The silence that followed was deafening. Misha's face went carefully blank.

Shit. What had I done? This beautiful, damaged man had given up his family to stay with me, and I'd just tried to destroy him for the crime of caring too much.

"You're in pain," he whispered. "You don't mean that."

But we both knew the damage was done. It showed in his eyes, the way he was already retreating behind walls I'd just given him reason to build.

"Misha, I—"

"It's okay." Too controlled, too careful. "You're suffering. People say things when they're suffering."

But he wouldn't look at me. Wouldn't touch me. Just sat there holding himself together while I fell apart from guilt on top of everything else.

"Fuck, I'm sorry," I gasped. "Misha, I'm so fucking sorry. I didn't mean it. I don't mean any of it."

"I need some air," he said suddenly, voice tight. "Just for a minute. Don't go anywhere."

He slipped outside, and I watched through the gap in the curtains as he walked away, pulling out his phone and joint.

His hands trembled as he lit the joint. The lighter illuminated his face for a moment, and his composure crumbled completely.

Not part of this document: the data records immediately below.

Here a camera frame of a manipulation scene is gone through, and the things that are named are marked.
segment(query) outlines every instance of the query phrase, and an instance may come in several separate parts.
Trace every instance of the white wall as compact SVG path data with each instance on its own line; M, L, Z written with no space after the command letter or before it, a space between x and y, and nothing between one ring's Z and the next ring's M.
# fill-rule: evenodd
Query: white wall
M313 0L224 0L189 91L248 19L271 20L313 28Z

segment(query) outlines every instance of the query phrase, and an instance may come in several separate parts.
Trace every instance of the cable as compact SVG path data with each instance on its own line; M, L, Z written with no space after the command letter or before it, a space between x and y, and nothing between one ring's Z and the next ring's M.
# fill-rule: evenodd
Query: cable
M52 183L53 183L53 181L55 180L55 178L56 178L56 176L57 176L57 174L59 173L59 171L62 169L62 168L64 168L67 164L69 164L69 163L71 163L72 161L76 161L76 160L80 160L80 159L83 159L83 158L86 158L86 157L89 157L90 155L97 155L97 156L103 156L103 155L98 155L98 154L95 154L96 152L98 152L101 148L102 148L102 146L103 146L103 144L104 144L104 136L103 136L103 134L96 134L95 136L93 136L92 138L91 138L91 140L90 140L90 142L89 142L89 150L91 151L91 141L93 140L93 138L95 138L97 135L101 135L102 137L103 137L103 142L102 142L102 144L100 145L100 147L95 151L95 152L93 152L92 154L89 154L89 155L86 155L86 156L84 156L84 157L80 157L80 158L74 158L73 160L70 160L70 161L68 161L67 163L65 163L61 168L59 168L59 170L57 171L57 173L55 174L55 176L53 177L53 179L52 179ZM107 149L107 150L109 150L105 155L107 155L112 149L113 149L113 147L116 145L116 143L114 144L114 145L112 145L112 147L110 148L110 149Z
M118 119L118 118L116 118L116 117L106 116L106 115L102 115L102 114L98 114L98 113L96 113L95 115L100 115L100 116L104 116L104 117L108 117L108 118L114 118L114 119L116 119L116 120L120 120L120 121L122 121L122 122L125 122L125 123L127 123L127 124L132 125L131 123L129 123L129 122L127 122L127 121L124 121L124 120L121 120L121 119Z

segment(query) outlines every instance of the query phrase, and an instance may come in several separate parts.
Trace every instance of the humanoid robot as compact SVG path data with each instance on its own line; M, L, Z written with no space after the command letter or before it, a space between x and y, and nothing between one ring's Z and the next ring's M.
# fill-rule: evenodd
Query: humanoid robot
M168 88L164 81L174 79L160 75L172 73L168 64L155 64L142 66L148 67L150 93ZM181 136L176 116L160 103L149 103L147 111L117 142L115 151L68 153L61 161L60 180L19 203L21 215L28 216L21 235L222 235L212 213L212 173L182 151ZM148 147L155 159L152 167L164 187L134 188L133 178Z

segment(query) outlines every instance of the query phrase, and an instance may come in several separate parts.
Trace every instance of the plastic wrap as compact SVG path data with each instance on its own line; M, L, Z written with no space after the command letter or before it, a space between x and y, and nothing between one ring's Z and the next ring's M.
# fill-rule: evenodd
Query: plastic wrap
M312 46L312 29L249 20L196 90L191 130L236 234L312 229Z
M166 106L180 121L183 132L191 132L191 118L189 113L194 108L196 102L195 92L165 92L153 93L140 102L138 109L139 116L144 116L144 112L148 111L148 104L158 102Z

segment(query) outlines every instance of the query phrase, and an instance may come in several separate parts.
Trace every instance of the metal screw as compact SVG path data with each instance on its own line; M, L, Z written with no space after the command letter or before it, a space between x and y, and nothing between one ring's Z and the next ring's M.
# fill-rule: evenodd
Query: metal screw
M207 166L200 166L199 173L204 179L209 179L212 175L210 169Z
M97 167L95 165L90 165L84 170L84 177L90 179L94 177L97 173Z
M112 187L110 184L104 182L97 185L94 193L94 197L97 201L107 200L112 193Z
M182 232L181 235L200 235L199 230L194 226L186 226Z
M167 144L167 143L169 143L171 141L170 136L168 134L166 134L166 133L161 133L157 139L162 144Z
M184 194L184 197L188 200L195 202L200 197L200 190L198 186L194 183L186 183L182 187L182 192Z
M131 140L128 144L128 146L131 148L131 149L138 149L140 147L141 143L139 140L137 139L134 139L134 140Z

Silent tears streamed down his cheeks as he took one shaky drag before the joint fell from his fingers.

He wrapped his arms around himself, holding tight while quiet sobs shook his shoulders, and I realized what I'd done. This man had survived something terrible enough to leave him needing touch like air, and I'd just convinced him he was unwanted. Unlovable. Too much for anyone to handle.

My first thought was crystal clear and shameful: He's distracted. I could slip out, find Jimmy McCoy, score enough to make this stop.

Fucking hell, what was wrong with me?

I forced myself to move, crawling toward the van's door despite every muscle screaming in protest. Each step outside was agony, but I made it to him anyway because he needed me.

"Hey," I whispered, settling beside him in the snow.

He startled, wiping at his face. "I'm sorry. I should be taking care of you, not—"

"No." I pulled him against my burning chest, ignoring how my body protested the movement. "You've been carrying me all day. Let me carry you for a minute."

He collapsed into me then, all that careful control dissolving into sobs that shook his entire frame. I held him while he cried, my hands stroking his hair the way he'd been stroking mine. For just a few minutes, I was the caregiver instead of the patient.

"I don't know if I'm strong enough for this," he whispered against my neck.

"You are. You've already proven it." I pressed a kiss to his head. "But you don't have to be strong every second. Even caregivers need care."